Why I moved largely to cash in early August (XLI, EWI, CSCO)

Michael AroldAuthor: Michael Arold

Covestor model: Technical Swing

Disclosures: Short EWI

July was a mixed month for the portfolio: while I was able to capture strength during the first two weeks, my stocks acted weaker than anticipated towards the end of the month.

Going into August, I moved mostly to cash. Too many uncertainties currently strain the markets – trading is very headline driven, and it is therefore difficult to capture and maintain an edge. The environment will improve, but staying defensive is my preferred strategy until then. In addition, I will be on vacation without Internet connection in August and one of my rules is to not have open positions when I cannot monitor them on a daily basis.

In general, my market outlook is quite pessimistic. The US debt ceiling debate is dominating the headlines at the end of July, but various developments suggest that the real action is either somewhere else or that markets could continue to fall even after both parties come to an agreement.

Development #1: Europe

The situation in Europe has not been resolved yet. Italian bond yields are still rising and are close to record highs, according to Financial Times. The topic could replace the US debt ceiling discussion in August and dominate markets. As of July 29, I am short iShares MSCI Italy Index (NYSE: EWI) in the effort to benefit from further weakness in Europe.
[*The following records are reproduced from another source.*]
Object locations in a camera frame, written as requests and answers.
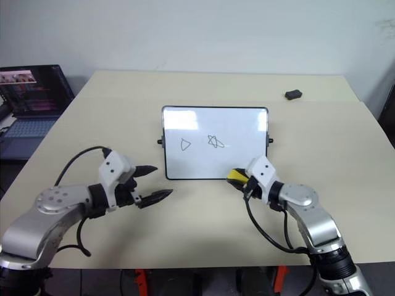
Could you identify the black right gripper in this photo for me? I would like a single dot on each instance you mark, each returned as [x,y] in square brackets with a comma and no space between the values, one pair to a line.
[253,188]

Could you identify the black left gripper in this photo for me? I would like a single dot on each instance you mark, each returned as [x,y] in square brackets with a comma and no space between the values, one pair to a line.
[125,191]

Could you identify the yellow whiteboard eraser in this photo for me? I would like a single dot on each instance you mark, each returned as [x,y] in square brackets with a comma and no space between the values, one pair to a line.
[235,175]

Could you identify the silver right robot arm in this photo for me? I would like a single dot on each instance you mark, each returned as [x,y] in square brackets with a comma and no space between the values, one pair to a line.
[318,228]

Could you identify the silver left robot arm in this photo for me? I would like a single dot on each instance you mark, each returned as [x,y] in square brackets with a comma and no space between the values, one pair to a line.
[46,216]

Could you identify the small black-framed whiteboard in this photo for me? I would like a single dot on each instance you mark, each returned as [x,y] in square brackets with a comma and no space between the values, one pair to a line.
[216,129]

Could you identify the small black rectangular block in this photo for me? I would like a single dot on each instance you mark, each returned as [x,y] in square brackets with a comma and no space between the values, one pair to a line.
[293,94]

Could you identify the open blue laptop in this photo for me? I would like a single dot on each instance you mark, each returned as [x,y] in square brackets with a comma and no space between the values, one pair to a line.
[29,101]

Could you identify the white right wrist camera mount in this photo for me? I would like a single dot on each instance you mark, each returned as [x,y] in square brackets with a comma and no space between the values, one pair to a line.
[262,169]

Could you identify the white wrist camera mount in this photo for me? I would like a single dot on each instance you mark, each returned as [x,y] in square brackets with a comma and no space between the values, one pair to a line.
[112,168]
[262,169]

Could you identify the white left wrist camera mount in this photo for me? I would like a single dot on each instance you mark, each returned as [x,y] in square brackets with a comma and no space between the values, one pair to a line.
[112,168]

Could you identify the orange table frame bracket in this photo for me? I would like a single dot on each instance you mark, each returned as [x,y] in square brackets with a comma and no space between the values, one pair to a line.
[281,279]
[141,282]

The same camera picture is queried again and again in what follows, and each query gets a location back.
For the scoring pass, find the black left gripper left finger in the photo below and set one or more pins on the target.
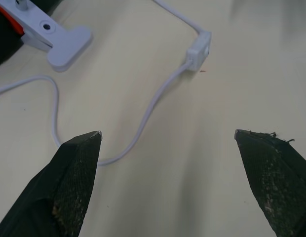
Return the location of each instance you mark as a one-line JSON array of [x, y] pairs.
[[69, 187]]

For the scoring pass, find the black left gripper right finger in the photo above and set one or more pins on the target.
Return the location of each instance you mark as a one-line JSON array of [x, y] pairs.
[[274, 182]]

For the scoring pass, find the white clamp with orange pad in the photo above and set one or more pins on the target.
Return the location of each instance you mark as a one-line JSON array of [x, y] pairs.
[[54, 40]]

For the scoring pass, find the orange clamp pad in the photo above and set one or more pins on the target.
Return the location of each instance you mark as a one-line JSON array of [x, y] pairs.
[[10, 21]]

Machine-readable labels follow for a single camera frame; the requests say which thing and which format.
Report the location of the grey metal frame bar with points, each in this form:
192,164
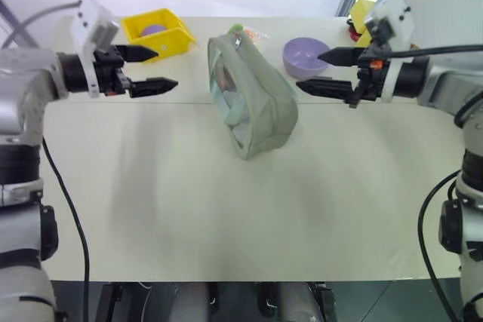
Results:
17,22

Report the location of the purple round object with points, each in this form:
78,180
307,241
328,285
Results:
152,30

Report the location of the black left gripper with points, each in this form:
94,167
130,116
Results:
109,73

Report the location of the grey-green zippered pouch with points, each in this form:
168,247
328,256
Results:
256,103

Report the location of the red round object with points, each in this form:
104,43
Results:
353,32

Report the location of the small green object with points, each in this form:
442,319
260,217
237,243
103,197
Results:
236,28

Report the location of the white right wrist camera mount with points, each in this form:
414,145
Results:
396,16

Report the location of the grey rounded robot leg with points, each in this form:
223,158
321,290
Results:
192,301
298,301

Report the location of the yellow plastic bin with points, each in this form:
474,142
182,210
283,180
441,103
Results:
166,41

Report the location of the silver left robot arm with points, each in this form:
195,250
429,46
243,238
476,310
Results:
22,69

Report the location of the yellow box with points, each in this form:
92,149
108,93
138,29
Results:
361,13

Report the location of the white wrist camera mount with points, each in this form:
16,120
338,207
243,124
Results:
396,16
90,20

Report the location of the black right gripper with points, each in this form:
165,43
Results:
368,73

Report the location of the purple plastic bowl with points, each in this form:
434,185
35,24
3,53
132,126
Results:
303,60

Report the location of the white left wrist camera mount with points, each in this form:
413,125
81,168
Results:
90,20

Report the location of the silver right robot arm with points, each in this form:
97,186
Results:
445,80

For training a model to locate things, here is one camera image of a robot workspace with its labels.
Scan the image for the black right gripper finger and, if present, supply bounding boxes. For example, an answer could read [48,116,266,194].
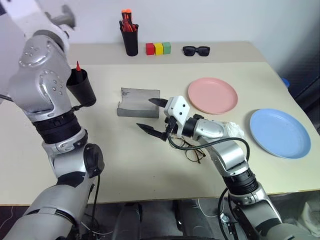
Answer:
[148,97,168,108]
[135,122,168,142]

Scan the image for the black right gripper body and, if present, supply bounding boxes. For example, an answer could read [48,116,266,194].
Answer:
[163,115,179,141]

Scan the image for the black tapered cup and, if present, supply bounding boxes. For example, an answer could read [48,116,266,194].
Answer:
[66,69,97,107]

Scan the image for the grey folded cloth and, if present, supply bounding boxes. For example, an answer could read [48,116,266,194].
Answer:
[116,87,161,119]

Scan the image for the thin framed eyeglasses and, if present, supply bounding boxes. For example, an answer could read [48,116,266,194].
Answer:
[172,136,206,165]

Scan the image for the pink plate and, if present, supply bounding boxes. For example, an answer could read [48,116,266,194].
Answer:
[187,77,239,115]

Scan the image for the black sunglasses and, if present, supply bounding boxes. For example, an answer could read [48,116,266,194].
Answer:
[182,45,211,57]

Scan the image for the white crumpled cloth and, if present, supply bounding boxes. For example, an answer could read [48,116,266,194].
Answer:
[223,121,245,139]

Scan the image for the tall black pen holder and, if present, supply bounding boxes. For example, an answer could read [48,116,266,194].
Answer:
[119,23,140,57]

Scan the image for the blue plate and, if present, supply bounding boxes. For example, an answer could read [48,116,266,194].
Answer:
[249,108,312,160]

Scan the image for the dark chair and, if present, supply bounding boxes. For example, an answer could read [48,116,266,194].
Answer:
[276,46,320,113]

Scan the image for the white plastic object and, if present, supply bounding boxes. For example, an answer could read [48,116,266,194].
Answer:
[301,201,320,228]

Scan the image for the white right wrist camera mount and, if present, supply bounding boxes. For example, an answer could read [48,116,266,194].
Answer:
[163,95,191,136]

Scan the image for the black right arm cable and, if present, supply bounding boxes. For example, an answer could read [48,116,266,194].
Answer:
[166,131,251,237]

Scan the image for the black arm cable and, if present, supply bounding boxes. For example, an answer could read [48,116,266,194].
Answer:
[166,131,251,237]
[91,173,102,227]

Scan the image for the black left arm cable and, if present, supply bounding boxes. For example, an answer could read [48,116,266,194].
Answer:
[91,173,102,227]

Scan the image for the thin white cable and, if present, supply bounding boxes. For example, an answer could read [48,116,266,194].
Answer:
[196,197,220,218]

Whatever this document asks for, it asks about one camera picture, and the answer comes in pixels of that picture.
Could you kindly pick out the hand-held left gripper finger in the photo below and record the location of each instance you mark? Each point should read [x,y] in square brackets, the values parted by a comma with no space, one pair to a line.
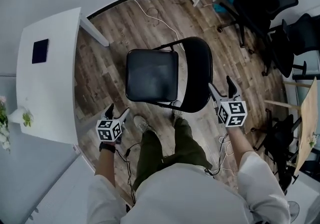
[125,117]
[110,112]

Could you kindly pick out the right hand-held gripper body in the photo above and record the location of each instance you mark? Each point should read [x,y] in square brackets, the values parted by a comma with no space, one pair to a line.
[232,114]

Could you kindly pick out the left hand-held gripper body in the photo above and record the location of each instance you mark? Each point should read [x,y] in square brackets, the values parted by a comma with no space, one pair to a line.
[108,130]

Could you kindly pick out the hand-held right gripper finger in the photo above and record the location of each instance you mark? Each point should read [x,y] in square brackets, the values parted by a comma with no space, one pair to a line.
[216,91]
[231,87]

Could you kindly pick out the black folding chair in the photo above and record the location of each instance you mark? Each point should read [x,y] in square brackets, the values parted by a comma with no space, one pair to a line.
[152,75]

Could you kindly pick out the person's right forearm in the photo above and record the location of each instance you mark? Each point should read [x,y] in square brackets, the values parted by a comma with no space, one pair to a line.
[238,145]

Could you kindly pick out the person's left forearm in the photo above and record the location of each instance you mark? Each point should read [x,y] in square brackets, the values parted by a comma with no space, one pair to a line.
[106,168]

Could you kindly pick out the black wristband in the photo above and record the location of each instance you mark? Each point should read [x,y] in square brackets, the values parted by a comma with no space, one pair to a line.
[107,147]

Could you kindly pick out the person's grey left shoe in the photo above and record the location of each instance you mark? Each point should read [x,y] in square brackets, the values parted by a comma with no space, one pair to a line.
[141,124]

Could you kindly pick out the person's grey shoe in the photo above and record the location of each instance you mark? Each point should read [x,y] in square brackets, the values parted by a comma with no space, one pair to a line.
[141,124]
[178,112]

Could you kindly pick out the person's olive trousers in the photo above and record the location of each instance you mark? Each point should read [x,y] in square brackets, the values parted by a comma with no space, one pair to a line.
[150,150]

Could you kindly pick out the person's grey right shoe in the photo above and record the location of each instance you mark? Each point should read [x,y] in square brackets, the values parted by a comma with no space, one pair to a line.
[178,112]

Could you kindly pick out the white desk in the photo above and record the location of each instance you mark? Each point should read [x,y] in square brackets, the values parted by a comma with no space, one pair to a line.
[57,87]

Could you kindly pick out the light wooden table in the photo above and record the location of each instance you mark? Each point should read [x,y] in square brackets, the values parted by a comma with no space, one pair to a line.
[308,117]

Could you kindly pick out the teal cloth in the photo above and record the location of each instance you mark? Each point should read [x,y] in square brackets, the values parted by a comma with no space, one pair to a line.
[220,7]

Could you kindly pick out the small green potted plant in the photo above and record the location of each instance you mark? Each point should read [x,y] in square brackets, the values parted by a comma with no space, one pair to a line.
[27,119]

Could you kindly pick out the small flowering potted plant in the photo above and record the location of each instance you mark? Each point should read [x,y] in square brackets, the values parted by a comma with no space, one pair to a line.
[313,140]

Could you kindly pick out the black tablet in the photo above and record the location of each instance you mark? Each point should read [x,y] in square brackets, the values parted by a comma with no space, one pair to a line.
[40,51]

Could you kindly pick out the white vase with pink flowers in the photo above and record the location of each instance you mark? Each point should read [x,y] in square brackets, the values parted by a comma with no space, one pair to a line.
[16,115]

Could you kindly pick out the person's white sweatshirt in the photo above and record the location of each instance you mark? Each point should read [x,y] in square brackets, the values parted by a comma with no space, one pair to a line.
[187,198]

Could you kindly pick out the white electric fan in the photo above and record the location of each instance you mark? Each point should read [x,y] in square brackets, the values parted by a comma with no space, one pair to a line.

Development #2: Industrial Sector Stocks

Since the beginning of July, Industrial sector stocks have dramatically underperformed: Select Sector Industrial SPDR ETF (NYSE: XLI) fell sharply during the month, while the S&P 500 declined more modestly. Weakness in Industrial stocks started at the beginning of July, before markets got concerned about the debt ceiling, which suggests that another theme is currently driving these stocks.

This theme might be anticipation of lower economic growth. In July, we saw a lot of companies announcing job cuts. Some examples: Cisco (NASDAQ: CSCO) planning 10,000 layoffs, UBS AG (NYSE: UBS) announced to fire 5,000 people, and Lockheed Martin (NYSE: LMT) has made “voluntary layoff offers” to 6,500 employees. These developments are not good. At this point of the economic recovery, companies should announce increased hiring.

Another data point came out on July 29. Estimated GDP growth for Q2 came in much weaker than expected. This may explain why Industrials underperformed for the last weeks of the month. The market is a discounting mechanism and stock prices often lead the headlines.

Development #3: Investors’ Sentiment

Investors are still too optimistic. AAII Bullish Sentiment is not at panic levels, despite recent declines, according to Bespoke. Markets are at risk to decline further when investors are complacent.

Should the US economy indeed continue to weaken, expect a “QE3” discussion to start after the summer, which could support stock prices.